Elevator button recognition is one of the most critical functions in the process of robot delivery to the home. In the process of robot delivering goods, the movement between floors is mainly completed by taking the elevator, while the navigation research of the robot is mainly based on plane path planning, and little attention is paid to the robot autonomously taking the elevators. It is of great significance for robots to have the ability to take the elevator independently to complete the whole delivery process end to end. Therefore, how to make the robot take the elevator autonomously becomes an important problem [1].

The process of taking the elevator autonomously for the robot involves key technologies such as object detection and mechanical control. To give robots the ability to take the elevator, domestic and foreign researchers have carried out a large amount of research. The main ideas are divided into two kinds. The first one is to use the chip scheduling robot. The operation of this kind of robot in the elevator mainly depends on the chip embedded in the robot and the elevator’s central control system. This method requires customization of the elevator scene and the robot, which makes the robot not universal in the application scene. The second one, which has been widely studied, is that the robot relies on its computer vision capabilities, but it requires the robot to run a certain object detection algorithm locally. In the following part, we focus on how to use the object detection algorithm in the field of computer vision to complete elevator button recognition.

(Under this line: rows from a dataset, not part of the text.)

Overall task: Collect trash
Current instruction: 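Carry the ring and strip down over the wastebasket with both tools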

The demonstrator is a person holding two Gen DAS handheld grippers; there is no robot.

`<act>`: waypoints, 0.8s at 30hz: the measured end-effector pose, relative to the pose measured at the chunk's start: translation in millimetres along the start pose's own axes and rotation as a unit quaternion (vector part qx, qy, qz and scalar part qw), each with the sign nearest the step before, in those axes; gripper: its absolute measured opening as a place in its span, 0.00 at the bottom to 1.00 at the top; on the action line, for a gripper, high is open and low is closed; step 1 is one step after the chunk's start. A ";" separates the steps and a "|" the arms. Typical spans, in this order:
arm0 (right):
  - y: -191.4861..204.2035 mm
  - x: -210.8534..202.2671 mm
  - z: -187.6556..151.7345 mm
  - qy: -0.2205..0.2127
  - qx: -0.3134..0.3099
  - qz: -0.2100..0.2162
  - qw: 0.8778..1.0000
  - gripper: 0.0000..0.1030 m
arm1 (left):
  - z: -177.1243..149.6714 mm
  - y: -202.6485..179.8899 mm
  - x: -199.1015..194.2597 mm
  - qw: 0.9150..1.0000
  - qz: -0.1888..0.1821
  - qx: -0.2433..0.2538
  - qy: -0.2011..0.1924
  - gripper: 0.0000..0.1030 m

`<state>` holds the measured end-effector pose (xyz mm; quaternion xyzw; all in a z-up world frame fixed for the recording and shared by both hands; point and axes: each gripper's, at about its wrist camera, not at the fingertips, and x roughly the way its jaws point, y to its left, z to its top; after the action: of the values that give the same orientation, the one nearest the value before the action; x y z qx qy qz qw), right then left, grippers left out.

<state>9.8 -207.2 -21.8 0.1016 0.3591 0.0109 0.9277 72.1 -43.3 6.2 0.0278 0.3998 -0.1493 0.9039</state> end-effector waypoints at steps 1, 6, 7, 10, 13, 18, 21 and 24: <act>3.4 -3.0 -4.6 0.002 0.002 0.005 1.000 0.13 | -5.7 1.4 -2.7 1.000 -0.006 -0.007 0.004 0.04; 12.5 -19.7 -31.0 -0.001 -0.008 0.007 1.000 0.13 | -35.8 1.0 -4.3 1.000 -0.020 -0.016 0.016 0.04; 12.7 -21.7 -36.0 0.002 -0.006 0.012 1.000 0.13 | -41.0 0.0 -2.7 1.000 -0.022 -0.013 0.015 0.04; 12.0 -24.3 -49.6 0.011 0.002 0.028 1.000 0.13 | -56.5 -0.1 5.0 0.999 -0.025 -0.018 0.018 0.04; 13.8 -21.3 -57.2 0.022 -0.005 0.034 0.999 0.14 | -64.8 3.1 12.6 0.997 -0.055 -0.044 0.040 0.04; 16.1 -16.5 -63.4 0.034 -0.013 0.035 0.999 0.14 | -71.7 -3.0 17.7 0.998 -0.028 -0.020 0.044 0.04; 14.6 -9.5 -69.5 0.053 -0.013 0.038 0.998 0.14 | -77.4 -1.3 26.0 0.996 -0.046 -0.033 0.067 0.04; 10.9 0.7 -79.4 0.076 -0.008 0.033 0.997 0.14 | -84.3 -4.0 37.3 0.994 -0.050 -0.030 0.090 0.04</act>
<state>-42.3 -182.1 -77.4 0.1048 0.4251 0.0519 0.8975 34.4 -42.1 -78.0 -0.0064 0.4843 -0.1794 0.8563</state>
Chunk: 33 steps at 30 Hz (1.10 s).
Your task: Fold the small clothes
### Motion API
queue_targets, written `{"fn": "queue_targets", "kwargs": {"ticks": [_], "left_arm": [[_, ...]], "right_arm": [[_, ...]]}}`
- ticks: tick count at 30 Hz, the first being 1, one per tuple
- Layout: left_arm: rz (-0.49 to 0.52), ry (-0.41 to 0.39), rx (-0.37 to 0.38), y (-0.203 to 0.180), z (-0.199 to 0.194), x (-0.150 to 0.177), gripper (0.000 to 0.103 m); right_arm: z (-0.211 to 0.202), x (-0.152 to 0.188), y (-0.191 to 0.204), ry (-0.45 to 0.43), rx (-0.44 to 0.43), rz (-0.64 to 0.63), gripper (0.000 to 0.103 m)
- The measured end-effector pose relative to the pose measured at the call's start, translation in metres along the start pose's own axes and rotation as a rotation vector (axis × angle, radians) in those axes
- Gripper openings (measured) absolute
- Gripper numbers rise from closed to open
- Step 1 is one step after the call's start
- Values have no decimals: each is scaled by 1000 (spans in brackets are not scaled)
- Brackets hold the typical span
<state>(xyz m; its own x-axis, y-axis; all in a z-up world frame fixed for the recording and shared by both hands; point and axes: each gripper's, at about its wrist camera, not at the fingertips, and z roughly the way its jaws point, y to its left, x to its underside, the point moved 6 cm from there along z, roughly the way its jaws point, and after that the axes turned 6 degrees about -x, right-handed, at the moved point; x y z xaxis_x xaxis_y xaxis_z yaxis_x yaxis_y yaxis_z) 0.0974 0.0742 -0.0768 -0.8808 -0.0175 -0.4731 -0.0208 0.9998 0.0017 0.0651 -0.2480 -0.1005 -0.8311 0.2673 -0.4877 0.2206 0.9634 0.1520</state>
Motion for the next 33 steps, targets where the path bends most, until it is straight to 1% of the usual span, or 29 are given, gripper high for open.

More object detection algorithms based on deep learning [2] are applied in hardware because of the emergence of deep learning, the continuous evolution of hardware devices, and the continuous strengthening of computing power. Compared with traditional methods, deep learning mechanisms can significantly improve object detection performance and have strong anti-interference ability. Thus, the object detection algorithm based on deep learning has gradually been widely used in unmanned aerial vehicles (UAV), autonomous driving, service robots, and other fields. With the development of deep learning, great breakthroughs have been made in the field of object detection, especially in the development of extraction algorithms of convolutional neural networks (CNN) and regions of interest (ROI). Many researchers applied it to button recognition for robots taking the elevator.

The object detection algorithm based on deep learning mainly adopts the network structure of the convolutional neural network, which is divided into a two-step algorithm and a single-step algorithm according to the completion of the object detection task. Region-based convolutional neural networks (RCNN), fast RCNN, and faster RCNN [35] belong to two-step object detection algorithms, which complete the object detection in two stages. Firstly, candidate regions are selected, and then these candidate regions are sent to the network structure to extract features, which can predict the location and category of the detected objects. The two-step algorithm takes a lot of time to generate region proposals, so the detection speed is relatively slow and difficult to apply to the field of real-time detection.

The typical representative of the single-step object detection algorithm is you only look once (YOLO) algorithm proposed by Redmon et al. [6] in 2016 to improve the detection speed. This algorithm does not need to generate candidate regions in advance but can identify the categories and positions of multiple items in one image at one time, achieving end-to-end image recognition, and greatly improving the computing speed. Therefore, this kind of algorithm has been widely used due to its simple deployment and fast detection speed. The current problem is that the detection accuracy of small objects is not ideal. At present, the YOLO algorithm has experienced development from version 1 (YOLOv1) to version 5 (YOLOv5), and the algorithm performance is gradually improved. Especially in 2020, Ultralights launched the YOLOv5 algorithm [7], which uses mosaic data enhancement and multi-scale detection function to effectively make up for the defect of YOLO’s insensitivity to small objects, and has the advantages of small size, fast speed, and high accuracy.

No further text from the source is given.